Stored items
########
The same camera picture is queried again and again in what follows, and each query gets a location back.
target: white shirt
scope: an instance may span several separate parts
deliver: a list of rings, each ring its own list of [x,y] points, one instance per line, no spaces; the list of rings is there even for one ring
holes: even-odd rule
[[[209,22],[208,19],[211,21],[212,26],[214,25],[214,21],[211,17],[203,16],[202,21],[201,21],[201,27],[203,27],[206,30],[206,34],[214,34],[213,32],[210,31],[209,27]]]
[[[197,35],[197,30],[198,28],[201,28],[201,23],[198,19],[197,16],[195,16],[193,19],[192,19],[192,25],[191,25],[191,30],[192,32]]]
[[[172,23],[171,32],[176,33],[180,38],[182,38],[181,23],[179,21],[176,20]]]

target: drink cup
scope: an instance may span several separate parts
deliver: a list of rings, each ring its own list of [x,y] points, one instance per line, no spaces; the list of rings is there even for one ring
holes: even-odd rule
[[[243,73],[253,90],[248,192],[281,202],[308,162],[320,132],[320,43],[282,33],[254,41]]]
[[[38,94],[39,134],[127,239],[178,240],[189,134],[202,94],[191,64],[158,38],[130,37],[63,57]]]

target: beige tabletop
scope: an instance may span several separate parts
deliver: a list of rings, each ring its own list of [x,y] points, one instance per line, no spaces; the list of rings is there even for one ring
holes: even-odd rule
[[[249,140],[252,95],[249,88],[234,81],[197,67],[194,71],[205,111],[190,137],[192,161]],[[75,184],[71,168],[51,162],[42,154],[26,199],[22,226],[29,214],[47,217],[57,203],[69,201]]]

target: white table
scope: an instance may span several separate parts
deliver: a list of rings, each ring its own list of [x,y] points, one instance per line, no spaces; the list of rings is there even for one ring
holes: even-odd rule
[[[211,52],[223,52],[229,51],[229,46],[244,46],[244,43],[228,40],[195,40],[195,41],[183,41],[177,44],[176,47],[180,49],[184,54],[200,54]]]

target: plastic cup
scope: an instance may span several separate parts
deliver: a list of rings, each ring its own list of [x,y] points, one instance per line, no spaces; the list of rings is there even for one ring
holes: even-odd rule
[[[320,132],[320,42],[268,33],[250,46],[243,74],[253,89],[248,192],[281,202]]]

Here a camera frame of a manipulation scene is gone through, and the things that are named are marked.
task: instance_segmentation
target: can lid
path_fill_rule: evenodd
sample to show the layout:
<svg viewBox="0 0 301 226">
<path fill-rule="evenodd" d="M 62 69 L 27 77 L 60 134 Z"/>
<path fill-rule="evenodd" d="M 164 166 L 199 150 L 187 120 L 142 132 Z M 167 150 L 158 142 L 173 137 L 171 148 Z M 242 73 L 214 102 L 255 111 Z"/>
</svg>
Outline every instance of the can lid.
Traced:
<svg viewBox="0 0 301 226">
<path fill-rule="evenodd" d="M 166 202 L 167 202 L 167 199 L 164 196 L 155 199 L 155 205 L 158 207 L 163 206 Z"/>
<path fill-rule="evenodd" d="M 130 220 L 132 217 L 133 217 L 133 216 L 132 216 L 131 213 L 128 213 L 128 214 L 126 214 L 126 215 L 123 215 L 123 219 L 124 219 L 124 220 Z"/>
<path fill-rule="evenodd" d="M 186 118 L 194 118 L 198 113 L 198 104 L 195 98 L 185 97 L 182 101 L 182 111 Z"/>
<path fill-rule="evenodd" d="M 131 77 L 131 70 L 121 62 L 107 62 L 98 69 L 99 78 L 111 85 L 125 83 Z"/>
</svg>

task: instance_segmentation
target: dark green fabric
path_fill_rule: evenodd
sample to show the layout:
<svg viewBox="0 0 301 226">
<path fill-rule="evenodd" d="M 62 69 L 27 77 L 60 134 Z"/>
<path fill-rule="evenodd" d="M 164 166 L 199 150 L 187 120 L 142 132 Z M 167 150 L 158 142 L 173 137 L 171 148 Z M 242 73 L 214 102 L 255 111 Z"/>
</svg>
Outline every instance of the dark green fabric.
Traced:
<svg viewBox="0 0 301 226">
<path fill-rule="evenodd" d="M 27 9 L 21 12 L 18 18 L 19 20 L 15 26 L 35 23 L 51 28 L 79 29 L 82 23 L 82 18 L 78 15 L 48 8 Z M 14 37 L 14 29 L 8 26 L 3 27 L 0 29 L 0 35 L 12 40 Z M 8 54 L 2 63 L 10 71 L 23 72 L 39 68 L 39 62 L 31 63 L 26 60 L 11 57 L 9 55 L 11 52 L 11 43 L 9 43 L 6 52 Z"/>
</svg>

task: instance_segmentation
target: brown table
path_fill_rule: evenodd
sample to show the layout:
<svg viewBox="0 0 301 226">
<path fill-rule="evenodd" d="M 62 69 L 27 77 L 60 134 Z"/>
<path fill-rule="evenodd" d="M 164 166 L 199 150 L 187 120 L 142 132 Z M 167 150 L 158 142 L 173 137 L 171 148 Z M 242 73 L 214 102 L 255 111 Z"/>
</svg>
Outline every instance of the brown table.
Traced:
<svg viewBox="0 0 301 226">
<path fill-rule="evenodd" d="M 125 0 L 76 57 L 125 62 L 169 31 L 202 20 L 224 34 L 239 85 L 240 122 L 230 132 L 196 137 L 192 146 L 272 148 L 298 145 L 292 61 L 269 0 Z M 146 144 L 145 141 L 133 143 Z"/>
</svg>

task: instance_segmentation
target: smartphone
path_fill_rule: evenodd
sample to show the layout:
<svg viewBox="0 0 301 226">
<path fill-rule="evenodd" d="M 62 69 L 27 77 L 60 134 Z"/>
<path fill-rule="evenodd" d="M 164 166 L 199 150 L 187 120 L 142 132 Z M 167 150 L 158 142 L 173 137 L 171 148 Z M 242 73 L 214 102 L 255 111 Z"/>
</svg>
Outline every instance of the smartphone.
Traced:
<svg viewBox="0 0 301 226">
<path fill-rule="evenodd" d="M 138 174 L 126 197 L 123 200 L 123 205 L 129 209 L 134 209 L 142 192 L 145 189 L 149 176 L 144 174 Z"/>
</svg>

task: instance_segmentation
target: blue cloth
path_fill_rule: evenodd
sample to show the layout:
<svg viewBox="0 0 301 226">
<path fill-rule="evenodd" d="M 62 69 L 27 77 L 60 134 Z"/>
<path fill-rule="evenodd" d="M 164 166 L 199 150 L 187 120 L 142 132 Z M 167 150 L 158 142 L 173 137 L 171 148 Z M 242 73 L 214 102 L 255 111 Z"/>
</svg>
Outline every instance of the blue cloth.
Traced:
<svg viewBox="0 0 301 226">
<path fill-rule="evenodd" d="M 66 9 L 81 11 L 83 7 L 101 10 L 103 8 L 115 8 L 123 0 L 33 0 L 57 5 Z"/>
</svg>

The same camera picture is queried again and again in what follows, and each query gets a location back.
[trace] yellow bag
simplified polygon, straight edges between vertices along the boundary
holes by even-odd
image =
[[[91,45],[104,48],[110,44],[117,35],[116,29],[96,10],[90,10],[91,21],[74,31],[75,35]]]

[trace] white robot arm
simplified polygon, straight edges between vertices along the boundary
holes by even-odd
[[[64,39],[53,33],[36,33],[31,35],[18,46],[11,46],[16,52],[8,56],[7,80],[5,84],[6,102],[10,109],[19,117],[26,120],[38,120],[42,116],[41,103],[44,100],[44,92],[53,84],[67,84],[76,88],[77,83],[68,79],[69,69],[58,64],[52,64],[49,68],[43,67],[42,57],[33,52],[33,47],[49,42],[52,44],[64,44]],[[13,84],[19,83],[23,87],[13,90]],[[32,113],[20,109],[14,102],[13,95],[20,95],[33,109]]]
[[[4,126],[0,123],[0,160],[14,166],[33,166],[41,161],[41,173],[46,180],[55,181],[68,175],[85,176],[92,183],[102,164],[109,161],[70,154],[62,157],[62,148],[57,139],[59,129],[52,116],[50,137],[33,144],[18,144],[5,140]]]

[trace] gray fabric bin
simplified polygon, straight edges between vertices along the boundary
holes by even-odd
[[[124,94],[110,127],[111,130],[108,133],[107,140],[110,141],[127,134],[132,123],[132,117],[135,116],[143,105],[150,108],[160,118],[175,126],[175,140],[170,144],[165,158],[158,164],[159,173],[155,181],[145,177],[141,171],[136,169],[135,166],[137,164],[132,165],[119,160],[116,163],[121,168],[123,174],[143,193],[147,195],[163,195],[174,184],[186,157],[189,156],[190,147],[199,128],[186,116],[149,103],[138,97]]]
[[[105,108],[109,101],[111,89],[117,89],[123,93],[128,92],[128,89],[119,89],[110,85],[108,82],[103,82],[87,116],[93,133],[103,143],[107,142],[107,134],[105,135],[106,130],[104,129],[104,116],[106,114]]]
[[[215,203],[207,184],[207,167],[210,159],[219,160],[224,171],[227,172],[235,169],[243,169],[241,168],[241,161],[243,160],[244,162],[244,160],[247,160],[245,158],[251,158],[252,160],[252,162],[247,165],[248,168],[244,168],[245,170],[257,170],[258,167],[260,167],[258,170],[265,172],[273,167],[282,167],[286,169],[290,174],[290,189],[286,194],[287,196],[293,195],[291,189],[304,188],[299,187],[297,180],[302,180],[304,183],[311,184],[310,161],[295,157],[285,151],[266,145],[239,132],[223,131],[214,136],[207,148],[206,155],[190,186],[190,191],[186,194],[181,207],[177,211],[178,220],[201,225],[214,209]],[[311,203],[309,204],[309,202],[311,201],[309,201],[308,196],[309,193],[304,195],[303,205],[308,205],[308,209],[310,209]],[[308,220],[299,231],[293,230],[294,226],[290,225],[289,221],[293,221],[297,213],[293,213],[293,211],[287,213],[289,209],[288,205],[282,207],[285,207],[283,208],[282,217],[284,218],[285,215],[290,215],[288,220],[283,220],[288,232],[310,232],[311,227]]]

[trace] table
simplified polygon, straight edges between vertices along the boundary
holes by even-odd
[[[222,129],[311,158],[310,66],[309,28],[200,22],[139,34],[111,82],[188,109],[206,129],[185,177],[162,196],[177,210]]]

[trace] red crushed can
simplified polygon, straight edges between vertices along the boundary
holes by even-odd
########
Copy out the lines of the records above in which the string "dark" appears.

• Response below
target: dark green fabric
Outline every instance of the dark green fabric.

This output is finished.